▶ [MATERIAL PROVIDED]
———

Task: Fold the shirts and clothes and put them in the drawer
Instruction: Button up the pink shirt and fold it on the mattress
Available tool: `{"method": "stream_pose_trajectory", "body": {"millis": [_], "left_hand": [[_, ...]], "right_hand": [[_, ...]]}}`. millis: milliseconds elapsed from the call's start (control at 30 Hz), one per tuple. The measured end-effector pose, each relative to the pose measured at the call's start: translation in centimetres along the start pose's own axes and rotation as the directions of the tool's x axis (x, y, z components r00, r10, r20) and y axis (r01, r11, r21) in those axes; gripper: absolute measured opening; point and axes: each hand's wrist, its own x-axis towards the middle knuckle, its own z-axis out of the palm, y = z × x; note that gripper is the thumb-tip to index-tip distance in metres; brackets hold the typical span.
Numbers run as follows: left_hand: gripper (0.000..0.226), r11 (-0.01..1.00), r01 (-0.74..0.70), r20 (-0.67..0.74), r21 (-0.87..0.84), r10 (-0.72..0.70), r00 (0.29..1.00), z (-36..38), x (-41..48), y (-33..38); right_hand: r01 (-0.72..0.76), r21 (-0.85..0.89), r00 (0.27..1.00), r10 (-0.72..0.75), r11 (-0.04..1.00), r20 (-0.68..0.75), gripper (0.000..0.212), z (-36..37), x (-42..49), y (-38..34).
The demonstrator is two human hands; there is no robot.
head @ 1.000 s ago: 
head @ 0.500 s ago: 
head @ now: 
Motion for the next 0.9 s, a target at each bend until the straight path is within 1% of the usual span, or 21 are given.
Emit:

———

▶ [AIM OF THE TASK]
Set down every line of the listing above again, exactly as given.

▶ [ANSWER]
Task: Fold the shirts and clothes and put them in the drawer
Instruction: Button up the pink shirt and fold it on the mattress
Available tool: `{"method": "stream_pose_trajectory", "body": {"millis": [_], "left_hand": [[_, ...]], "right_hand": [[_, ...]]}}`. millis: milliseconds elapsed from the call's start (control at 30 Hz), one per tuple. The measured end-effector pose, each relative to the pose measured at the call's start: translation in centimetres along the start pose's own axes and rotation as the directions of the tool's x axis (x, y, z components r00, r10, r20) and y axis (r01, r11, r21) in those axes; gripper: absolute measured opening; point and axes: each hand's wrist, its own x-axis towards the middle knuckle, its own z-axis out of the palm, y = z × x; note that gripper is the thumb-tip to index-tip distance in metres; brackets hold the typical span.
Numbers run as follows: left_hand: gripper (0.000..0.226), r11 (-0.01..1.00), r01 (-0.74..0.70), r20 (-0.67..0.74), r21 (-0.87..0.84), r10 (-0.72..0.70), r00 (0.29..1.00), z (-36..38), x (-41..48), y (-33..38); right_hand: r01 (-0.72..0.76), r21 (-0.85..0.89), r00 (0.27..1.00), r10 (-0.72..0.75), r11 (-0.04..1.00), r20 (-0.68..0.75), gripper (0.000..0.212), z (-36..37), x (-42..49), y (-38..34).
The demonstrator is two human hands; there is no robot.
head @ 1.000 s ago: 
head @ 0.500 s ago: 
head @ now: 
Motion for the next 0.9 s, a target at each bend until the straight path is within 1% of the usual span, or 21 are given.
Emit:

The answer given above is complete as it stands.